EXERCISE DETAILS → Report every line of the records below that contains the word "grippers".

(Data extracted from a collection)
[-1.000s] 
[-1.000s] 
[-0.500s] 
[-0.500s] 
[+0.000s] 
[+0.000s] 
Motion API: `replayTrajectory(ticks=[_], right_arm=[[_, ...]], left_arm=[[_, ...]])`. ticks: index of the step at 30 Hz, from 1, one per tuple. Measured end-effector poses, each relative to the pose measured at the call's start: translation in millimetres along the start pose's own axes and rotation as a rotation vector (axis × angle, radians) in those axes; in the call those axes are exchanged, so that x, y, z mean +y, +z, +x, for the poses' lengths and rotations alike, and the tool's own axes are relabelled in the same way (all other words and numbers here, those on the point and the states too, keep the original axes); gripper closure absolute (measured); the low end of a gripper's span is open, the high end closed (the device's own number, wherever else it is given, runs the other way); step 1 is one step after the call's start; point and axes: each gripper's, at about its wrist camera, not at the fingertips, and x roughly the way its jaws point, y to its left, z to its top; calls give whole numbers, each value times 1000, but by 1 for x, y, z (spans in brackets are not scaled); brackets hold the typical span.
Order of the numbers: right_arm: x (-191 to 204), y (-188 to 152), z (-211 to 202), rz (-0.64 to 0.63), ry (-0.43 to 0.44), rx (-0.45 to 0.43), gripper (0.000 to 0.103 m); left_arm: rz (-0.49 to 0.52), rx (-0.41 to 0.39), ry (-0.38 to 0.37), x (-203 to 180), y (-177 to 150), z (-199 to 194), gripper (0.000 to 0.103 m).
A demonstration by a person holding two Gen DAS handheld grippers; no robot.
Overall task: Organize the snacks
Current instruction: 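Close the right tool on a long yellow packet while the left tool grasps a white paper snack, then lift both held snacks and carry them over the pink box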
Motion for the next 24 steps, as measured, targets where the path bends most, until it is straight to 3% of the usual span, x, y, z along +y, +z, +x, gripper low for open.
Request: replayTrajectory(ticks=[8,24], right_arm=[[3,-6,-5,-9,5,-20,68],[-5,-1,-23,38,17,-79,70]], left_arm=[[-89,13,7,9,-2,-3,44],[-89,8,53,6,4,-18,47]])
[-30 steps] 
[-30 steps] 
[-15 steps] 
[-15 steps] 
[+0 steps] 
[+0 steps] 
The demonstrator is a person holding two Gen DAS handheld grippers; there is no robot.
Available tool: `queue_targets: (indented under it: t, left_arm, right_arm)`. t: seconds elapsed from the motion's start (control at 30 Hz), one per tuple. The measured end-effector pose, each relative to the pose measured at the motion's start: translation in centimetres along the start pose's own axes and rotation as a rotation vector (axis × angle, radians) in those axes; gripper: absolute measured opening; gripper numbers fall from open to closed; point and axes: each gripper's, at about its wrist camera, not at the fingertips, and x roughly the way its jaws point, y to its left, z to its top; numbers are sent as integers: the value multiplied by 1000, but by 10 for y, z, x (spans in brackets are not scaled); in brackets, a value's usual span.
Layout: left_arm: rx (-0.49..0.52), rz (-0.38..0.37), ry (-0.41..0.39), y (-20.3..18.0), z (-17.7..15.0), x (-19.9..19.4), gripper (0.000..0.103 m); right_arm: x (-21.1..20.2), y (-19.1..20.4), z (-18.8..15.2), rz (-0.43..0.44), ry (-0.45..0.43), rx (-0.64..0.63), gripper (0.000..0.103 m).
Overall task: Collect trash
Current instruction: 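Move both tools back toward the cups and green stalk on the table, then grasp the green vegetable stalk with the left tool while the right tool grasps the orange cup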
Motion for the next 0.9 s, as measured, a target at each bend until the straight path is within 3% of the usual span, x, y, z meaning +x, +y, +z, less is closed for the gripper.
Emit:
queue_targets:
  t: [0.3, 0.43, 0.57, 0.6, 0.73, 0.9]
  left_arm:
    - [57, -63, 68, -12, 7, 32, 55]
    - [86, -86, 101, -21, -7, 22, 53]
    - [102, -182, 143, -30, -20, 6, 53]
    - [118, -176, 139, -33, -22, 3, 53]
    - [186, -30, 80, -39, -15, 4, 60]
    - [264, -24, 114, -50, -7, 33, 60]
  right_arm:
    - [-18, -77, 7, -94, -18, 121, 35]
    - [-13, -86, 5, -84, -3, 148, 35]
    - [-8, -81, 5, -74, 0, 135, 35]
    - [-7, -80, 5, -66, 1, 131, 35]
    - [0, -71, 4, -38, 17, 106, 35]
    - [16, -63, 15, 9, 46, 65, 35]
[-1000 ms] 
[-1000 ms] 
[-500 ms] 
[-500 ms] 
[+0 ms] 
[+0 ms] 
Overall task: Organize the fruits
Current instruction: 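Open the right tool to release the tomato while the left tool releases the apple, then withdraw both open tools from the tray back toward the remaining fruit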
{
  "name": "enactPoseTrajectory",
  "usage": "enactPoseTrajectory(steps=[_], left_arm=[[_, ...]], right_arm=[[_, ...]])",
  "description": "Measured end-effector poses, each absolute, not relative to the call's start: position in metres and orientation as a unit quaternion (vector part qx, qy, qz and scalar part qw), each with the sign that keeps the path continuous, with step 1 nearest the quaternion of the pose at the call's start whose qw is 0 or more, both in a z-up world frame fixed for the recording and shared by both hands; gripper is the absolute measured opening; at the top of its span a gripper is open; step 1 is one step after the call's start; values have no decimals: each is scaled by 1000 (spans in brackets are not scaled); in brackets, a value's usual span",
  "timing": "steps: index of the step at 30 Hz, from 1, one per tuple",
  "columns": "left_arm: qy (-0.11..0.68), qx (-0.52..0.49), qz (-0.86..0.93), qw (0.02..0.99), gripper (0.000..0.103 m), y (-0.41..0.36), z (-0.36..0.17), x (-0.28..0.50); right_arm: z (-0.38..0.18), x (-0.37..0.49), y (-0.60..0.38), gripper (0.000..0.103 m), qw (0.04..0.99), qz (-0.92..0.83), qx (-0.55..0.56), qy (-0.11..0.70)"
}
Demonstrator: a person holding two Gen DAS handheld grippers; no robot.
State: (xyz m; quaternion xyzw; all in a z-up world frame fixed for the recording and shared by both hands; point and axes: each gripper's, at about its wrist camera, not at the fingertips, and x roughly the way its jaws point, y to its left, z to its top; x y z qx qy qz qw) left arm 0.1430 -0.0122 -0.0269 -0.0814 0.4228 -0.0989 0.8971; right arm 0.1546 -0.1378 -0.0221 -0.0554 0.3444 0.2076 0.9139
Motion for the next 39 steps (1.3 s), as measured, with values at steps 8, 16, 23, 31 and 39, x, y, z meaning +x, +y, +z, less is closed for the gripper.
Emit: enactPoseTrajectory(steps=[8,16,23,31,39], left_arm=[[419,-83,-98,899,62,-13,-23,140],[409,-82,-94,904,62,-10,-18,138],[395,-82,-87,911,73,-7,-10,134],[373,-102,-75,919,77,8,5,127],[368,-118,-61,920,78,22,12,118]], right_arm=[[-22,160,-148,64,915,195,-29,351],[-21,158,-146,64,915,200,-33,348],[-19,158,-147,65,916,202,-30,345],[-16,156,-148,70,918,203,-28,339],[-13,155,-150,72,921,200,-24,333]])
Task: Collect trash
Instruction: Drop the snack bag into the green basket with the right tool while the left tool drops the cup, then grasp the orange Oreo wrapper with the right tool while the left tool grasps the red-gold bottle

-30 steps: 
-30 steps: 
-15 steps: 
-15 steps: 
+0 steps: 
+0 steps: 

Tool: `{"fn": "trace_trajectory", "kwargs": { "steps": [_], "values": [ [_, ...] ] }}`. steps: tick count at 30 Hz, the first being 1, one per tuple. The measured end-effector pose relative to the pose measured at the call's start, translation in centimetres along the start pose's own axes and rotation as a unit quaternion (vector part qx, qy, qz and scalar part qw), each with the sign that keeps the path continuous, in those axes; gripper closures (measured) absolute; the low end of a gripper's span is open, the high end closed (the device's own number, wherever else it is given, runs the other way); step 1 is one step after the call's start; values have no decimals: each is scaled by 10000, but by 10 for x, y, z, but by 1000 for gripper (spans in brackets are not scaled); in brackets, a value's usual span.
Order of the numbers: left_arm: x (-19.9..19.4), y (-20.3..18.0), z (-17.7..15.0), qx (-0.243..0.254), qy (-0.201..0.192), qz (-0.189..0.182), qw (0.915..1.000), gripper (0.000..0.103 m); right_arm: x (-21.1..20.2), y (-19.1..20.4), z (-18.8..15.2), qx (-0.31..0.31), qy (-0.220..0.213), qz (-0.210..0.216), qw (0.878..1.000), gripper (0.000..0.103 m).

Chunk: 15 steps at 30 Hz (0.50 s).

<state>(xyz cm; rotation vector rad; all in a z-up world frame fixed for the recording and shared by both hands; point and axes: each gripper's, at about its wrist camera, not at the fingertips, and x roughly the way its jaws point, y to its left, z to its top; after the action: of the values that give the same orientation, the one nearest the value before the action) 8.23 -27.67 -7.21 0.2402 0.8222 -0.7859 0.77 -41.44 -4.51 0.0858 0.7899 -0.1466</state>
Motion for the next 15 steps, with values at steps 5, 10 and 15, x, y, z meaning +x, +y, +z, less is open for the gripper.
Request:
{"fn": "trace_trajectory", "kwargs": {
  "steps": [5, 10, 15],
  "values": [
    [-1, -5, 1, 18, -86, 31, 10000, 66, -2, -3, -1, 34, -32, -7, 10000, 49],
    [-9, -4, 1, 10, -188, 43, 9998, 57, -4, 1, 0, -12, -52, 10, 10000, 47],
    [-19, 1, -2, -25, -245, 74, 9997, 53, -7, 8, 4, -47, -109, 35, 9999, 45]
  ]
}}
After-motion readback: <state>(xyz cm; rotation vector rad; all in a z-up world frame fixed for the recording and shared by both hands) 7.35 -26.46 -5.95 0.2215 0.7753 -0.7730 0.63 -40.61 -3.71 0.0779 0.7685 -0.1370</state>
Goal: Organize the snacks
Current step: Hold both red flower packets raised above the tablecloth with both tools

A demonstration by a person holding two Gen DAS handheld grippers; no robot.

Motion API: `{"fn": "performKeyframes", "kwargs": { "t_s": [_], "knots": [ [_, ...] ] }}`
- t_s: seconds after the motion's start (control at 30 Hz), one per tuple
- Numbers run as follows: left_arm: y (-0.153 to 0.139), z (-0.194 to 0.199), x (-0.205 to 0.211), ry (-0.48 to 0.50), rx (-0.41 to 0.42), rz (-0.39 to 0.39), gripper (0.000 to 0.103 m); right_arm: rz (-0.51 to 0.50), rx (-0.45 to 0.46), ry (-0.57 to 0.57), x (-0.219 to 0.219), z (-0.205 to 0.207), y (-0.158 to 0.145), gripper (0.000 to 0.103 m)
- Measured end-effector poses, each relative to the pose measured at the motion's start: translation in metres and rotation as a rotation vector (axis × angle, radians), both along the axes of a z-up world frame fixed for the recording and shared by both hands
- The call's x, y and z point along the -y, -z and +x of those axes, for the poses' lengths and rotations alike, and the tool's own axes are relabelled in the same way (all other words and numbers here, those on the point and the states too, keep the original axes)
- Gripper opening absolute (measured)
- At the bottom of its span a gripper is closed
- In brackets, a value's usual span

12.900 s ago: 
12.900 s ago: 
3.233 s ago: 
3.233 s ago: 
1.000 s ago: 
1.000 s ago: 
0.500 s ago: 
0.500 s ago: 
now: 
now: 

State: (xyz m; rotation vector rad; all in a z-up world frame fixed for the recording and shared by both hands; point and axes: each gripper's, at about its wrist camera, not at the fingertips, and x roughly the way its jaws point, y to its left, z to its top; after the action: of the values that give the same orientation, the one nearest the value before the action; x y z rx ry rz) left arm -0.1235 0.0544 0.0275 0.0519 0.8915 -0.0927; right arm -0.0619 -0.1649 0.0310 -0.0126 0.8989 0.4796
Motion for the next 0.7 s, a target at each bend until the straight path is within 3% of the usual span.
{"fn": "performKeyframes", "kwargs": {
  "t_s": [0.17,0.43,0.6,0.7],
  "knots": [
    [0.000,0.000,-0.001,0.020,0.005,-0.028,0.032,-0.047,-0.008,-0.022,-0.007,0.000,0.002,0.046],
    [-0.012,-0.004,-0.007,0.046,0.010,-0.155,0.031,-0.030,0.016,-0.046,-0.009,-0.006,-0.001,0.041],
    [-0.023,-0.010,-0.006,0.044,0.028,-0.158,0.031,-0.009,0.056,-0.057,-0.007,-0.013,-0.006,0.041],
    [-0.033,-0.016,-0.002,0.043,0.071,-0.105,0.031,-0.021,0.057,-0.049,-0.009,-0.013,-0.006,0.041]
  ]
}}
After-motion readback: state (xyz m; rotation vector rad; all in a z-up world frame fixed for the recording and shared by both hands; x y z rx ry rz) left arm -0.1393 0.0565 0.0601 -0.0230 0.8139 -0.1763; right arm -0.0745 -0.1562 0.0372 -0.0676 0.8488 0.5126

RESPONSE BOX →
A demonstration by a person holding two Gen DAS handheld grippers; no robot.
The demonstrator is a person holding two Gen DAS handheld grippers; there is no robot.
Demonstrator: a person holding two Gen DAS handheld grippers; no robot.
A demonstration by a person holding two Gen DAS handheld grippers; no robot.

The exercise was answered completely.